Speaking to the PA news agency outside Scotland Yard on Friday morning, Deputy Assistant Commissioner Laurence Taylor said: “I think the big challenge has been large numbers of people gathering in breach of COVID regulations.
“On occasion behaviour going a little bit beyond what would be reasonable.
“Wednesday was busy, lots of people around, lots of excitement, we fully anticipate Sunday to be even busier.
“We’ve got a large policing plan in place, with a very experienced command team across London.
“It’s not just at Wembley, it’s not just central London, but pubs and other venues will be very busy across the whole capital.”
Mr Taylor called on supporters to “behave responsibly” and celebrate “within the law” following the scenes on Wednesday after England beat Denmark to book their place in the final.
The force said 23 arrests were made by officers across London following the match for offences including common assault, public order, and assault on police.

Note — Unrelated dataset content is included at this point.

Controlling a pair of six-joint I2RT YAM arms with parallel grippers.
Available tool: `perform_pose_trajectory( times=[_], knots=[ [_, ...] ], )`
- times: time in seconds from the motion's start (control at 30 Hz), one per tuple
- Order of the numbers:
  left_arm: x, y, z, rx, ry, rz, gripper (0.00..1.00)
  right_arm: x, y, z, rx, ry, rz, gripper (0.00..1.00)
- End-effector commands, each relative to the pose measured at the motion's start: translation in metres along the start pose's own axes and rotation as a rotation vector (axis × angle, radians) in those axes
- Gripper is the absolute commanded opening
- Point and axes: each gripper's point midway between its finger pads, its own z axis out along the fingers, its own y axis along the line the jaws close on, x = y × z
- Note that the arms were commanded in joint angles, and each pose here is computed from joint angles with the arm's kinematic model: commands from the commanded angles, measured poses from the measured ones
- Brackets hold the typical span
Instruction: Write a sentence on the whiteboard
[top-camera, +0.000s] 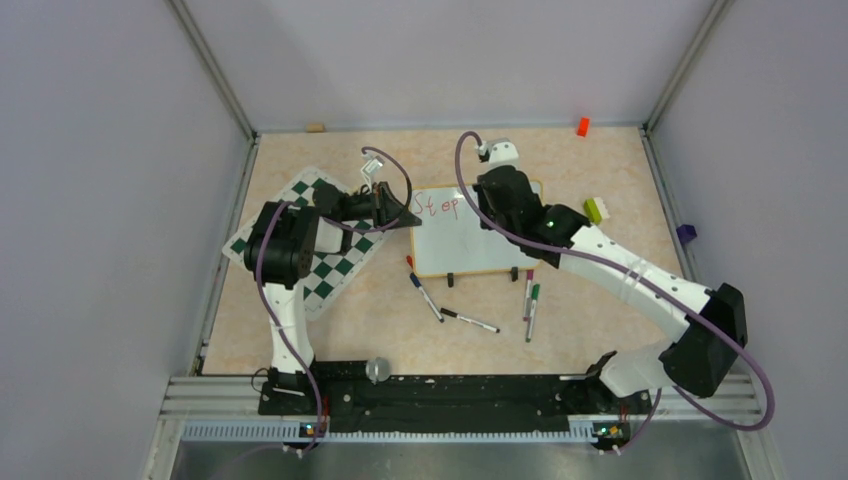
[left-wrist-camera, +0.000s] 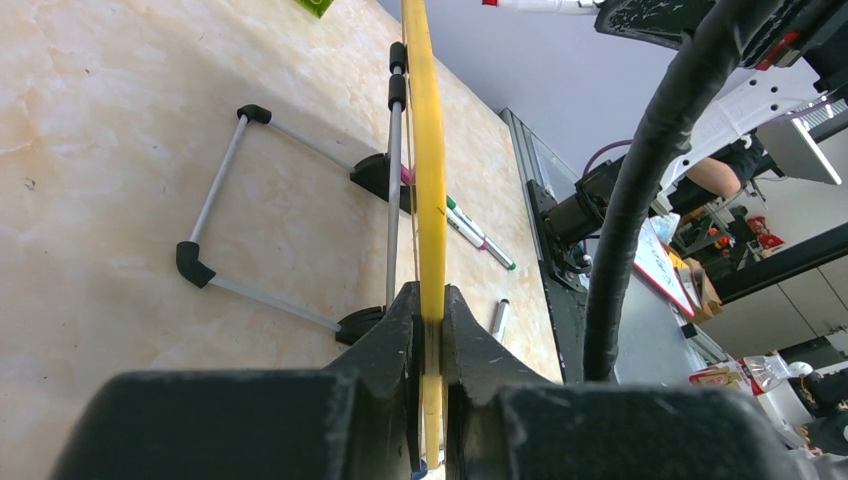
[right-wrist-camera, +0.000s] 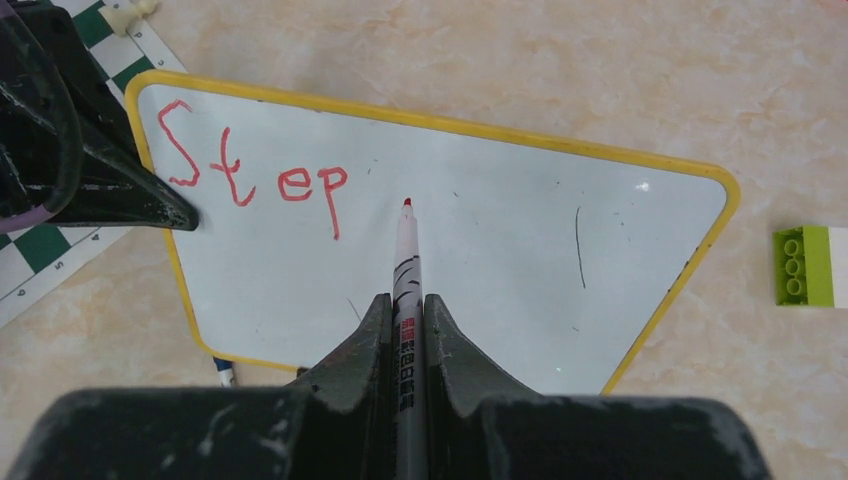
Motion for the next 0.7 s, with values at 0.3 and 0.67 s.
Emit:
perform_pose_trajectory(
  times=[0.3, 0.67],
  knots=[
    [-0.016, -0.018, 0.004, 0.037, -0.006, 0.151, 0.00, 0.005, -0.001, 0.007, -0.001, -0.002, -0.014, 0.00],
    [-0.017, -0.017, 0.004, 0.036, -0.010, 0.150, 0.00, 0.017, 0.003, -0.001, -0.067, -0.016, 0.003, 0.00]
  ],
)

Asked how many officers will be in place in the capital on Sunday, he said: “We’ve certainly got a considerable number of officers on duty across the capital, we don’t talk specifically about numbers.
“We have an enhanced policing plan and I’m confident it’s a robust enough plan to deal with what we may have to deal with.”
Mr Taylor went on to say the force had “more than sufficient numbers” of officers available to help policing efforts.
He spoke of how staff are “trained and equipped” to deal with violent clashes among fans.
Mr Taylor added: “I will ask that people work with the police, that they respect the people around them and they understand that it’s important to celebrate responsibly and recognise that if the law is broken, whilst we don’t want to, the police will have to intervene.”